- Opening Delimiter -

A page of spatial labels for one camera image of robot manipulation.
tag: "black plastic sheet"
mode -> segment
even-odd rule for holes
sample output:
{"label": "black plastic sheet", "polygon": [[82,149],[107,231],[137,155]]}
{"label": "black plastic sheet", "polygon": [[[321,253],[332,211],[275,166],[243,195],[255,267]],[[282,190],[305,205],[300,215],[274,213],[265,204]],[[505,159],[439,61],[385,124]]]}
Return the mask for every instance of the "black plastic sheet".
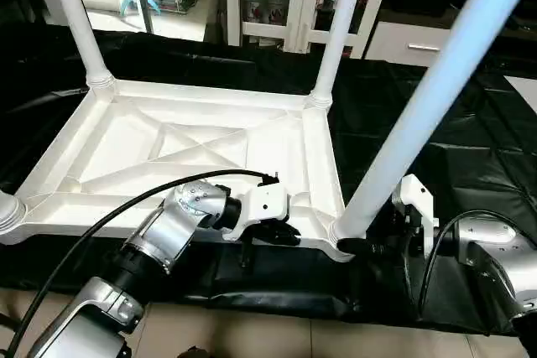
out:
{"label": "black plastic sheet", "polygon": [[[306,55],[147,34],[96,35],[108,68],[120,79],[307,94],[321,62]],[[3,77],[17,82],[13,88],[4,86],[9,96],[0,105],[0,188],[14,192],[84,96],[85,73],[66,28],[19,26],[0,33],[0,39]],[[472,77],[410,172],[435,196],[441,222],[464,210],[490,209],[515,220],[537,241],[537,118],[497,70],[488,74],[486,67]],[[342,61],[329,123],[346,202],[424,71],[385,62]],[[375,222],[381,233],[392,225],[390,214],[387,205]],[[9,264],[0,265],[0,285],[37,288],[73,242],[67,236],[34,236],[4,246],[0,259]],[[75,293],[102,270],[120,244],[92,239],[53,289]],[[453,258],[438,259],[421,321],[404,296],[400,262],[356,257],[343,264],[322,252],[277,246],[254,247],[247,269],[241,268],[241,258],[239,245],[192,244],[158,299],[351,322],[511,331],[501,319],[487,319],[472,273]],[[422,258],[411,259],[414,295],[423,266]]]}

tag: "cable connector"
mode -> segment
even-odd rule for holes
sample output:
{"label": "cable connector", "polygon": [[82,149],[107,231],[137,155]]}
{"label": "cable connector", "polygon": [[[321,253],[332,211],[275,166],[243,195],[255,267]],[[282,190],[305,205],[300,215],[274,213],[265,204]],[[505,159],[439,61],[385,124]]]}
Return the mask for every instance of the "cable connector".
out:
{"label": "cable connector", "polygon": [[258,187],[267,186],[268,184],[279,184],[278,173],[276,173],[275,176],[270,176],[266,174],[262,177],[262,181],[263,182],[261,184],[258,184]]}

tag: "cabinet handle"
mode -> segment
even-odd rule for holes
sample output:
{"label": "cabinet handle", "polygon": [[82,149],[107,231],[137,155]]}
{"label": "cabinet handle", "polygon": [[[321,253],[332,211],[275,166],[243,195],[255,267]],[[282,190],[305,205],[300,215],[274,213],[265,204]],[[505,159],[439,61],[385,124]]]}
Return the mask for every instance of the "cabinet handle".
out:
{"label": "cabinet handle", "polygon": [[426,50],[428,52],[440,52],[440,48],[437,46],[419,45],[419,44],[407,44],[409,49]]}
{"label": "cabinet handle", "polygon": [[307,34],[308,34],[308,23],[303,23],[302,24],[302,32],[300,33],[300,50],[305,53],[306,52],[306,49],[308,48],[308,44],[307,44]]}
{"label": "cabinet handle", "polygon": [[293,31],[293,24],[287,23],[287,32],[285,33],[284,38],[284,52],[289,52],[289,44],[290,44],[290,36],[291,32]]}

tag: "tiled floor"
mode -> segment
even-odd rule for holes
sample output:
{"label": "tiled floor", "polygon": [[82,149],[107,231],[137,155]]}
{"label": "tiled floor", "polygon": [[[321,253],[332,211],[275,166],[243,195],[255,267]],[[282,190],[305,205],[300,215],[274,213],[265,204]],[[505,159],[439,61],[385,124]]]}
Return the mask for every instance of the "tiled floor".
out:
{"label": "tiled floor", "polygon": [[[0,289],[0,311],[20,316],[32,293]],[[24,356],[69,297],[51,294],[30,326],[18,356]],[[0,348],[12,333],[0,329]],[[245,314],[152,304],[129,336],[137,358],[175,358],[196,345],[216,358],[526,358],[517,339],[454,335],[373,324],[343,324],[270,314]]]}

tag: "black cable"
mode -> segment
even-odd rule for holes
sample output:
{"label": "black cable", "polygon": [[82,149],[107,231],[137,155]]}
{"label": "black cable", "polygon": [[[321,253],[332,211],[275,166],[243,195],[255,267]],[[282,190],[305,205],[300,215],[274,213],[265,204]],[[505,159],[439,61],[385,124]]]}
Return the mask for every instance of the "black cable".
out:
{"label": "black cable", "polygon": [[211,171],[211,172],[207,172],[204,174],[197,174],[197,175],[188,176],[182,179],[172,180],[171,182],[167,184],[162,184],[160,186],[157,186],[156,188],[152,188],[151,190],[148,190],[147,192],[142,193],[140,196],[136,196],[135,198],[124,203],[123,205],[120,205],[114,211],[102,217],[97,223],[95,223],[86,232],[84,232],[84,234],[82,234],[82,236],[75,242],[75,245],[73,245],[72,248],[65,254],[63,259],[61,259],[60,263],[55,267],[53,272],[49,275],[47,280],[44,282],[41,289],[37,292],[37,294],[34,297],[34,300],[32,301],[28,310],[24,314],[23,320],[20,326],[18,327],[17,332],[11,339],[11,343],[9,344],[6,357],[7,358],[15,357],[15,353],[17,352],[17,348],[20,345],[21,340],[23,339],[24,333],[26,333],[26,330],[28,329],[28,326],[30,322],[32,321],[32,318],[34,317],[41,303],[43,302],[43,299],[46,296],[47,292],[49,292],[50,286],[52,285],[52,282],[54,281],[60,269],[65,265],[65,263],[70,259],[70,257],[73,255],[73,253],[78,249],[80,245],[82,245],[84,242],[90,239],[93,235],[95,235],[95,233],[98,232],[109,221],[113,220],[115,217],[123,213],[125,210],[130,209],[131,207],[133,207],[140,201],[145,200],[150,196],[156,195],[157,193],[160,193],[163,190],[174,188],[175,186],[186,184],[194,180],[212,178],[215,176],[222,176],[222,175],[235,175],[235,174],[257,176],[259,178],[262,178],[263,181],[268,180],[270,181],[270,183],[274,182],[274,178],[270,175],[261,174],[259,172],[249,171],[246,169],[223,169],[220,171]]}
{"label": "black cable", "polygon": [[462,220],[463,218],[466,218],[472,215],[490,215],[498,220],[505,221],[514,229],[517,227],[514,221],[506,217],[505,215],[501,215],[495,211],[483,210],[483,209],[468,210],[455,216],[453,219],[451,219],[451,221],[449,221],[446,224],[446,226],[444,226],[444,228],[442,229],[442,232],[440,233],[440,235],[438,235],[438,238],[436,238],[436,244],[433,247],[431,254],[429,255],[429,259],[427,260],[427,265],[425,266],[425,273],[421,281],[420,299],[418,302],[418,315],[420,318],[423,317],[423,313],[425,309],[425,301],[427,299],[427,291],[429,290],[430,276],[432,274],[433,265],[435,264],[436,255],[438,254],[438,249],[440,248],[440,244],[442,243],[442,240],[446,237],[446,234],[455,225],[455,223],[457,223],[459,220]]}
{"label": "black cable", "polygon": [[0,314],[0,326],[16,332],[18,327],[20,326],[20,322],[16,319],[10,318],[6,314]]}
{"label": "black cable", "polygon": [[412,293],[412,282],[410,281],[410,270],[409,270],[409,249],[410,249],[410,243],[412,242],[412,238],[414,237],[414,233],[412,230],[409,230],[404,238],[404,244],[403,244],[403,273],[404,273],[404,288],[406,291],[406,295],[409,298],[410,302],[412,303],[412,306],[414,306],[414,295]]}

- Closing Delimiter -

Instructions to follow: The answer must be every line of the records that contains the word "instance".

Task output:
Return the mask for every instance of the "black plastic sheet".
Return the mask for every instance of the "cable connector".
Return the mask for every instance of the "cabinet handle".
Return the mask for every instance of the "tiled floor".
Return the mask for every instance of the "black cable".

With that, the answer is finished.